Retries sound harmless: “Just try again.”

But retries:

  • Multiply load
  • Increase tail latency
  • Can trigger retry storms

Idempotency becomes critical.

Sometimes the correct action is to fail fast and stop retrying.

8. The Response Journey Back

Eventually, your application returns a response.

That response:

  • Is serialized
  • Written to a socket
  • Split into packets
  • Encrypted
  • Sent back across the network

On the client:

  • Packets are reassembled
  • Decrypted
  • Parsed
  • Converted into objects
  • Finally delivered to your code

When users say an API “feels slow,” they’re feeling variance across all these layers.
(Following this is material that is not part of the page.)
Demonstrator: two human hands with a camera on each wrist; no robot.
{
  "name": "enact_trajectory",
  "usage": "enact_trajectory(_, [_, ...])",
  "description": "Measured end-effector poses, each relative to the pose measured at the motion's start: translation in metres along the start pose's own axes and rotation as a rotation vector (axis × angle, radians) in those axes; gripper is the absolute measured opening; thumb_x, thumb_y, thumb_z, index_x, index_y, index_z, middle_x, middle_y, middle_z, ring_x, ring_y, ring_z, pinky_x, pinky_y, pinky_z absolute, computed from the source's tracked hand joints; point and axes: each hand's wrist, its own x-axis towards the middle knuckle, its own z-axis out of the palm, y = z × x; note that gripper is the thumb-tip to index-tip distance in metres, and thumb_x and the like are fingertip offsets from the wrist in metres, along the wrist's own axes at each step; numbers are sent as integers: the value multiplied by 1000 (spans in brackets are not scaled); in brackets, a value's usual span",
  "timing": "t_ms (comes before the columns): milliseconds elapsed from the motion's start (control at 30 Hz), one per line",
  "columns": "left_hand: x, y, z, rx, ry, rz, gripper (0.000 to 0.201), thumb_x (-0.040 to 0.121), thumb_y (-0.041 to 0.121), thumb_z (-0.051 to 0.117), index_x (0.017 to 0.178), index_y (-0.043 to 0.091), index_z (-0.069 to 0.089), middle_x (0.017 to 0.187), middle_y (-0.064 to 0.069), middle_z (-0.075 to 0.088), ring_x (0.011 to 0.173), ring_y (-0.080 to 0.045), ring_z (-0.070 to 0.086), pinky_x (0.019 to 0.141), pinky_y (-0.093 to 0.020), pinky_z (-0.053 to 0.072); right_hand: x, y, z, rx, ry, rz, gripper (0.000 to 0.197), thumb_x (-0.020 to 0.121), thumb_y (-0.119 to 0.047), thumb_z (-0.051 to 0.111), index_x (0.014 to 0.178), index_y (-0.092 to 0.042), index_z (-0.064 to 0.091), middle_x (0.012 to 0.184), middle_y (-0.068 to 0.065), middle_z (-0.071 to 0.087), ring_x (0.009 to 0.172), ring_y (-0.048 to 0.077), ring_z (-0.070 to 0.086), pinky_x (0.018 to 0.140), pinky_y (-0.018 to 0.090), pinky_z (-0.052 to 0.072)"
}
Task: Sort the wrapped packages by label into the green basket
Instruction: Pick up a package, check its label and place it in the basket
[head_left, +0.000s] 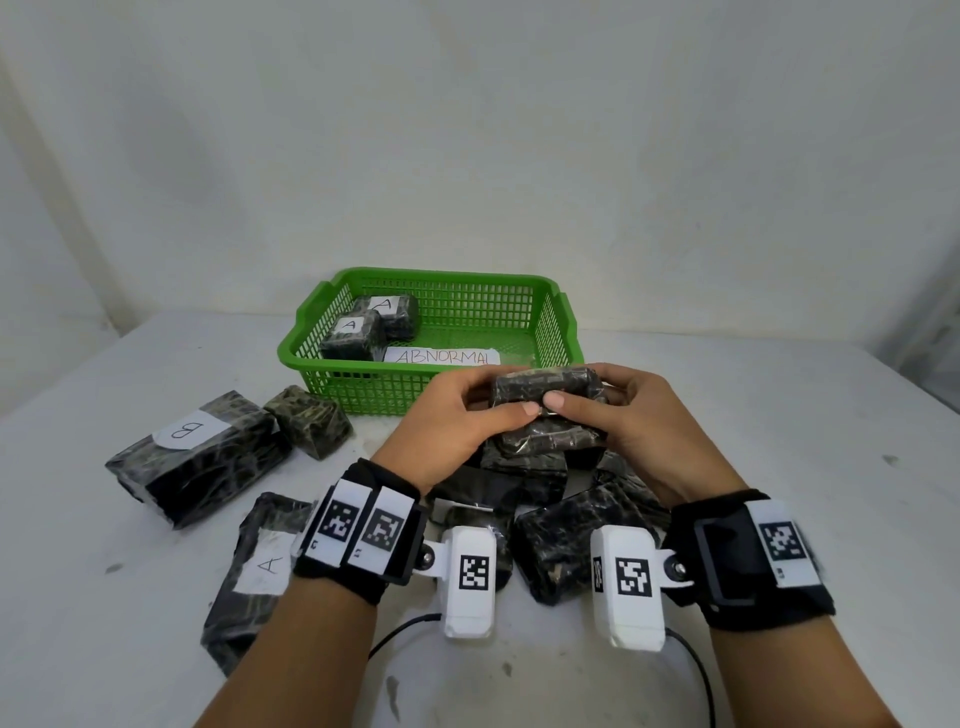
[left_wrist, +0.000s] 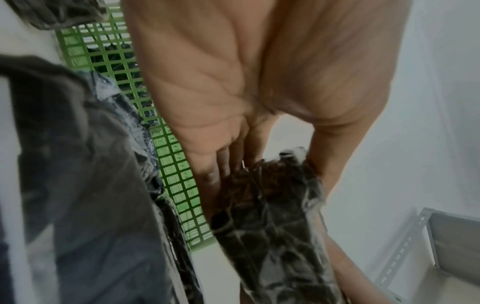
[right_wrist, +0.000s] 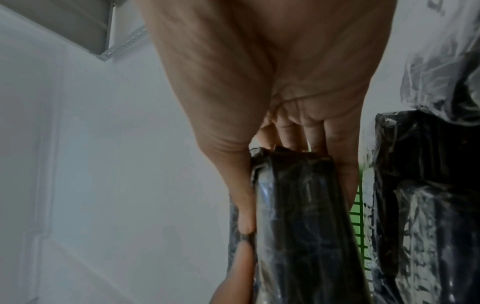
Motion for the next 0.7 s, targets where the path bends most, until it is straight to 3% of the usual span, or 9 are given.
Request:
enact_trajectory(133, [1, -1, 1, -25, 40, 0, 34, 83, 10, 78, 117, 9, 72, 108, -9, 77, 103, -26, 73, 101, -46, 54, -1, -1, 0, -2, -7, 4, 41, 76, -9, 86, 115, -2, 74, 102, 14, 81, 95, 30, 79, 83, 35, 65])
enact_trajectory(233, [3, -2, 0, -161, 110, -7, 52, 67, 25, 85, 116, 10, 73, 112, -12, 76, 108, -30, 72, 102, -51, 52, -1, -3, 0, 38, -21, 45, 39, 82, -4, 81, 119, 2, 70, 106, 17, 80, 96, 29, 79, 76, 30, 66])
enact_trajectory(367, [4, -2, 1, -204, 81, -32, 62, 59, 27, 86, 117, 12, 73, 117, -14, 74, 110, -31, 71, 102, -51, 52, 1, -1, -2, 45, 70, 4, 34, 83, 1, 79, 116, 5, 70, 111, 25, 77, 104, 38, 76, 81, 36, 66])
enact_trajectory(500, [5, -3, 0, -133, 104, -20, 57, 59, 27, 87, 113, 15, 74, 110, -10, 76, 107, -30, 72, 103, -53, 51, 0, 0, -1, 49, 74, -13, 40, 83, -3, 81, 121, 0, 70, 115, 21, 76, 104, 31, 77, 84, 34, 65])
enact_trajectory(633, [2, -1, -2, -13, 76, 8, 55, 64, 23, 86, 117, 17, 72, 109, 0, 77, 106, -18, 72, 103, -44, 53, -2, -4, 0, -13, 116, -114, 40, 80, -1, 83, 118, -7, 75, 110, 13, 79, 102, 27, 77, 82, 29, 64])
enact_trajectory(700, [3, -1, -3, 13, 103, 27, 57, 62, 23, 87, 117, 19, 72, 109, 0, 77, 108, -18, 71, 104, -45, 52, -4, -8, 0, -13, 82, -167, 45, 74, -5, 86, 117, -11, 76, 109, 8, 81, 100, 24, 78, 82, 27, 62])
9. Why APIs Fail in Production

Most outages aren’t caused by one thing.

Common causes:

  • Latency spikes
  • Connection pool exhaustion
  • DNS resolution failures
  • Misconfigured load balancers
  • Cascading retries

Failures rarely stay isolated.

They spread.

10. Why This Mental Model Matters

With this mental model, you:

  • Design better APIs
  • Pick sane timeouts
  • Debug faster
  • Avoid accidental complexity
  • Communicate better with infra teams

You stop asking: “Why is the API slow?”

And start asking: “Where is the latency accumulating?”

That shift changes everything.

Conclusion

An API call is not just JSON over HTTP.

It’s name resolution, connection negotiation, encryption, routing, scheduling, IO, dependency coordination, and failure handling; all hidden behind a function call.

Once you see the layers, you can’t unsee them.

An API call is a distributed systems problem pretending to be a function call.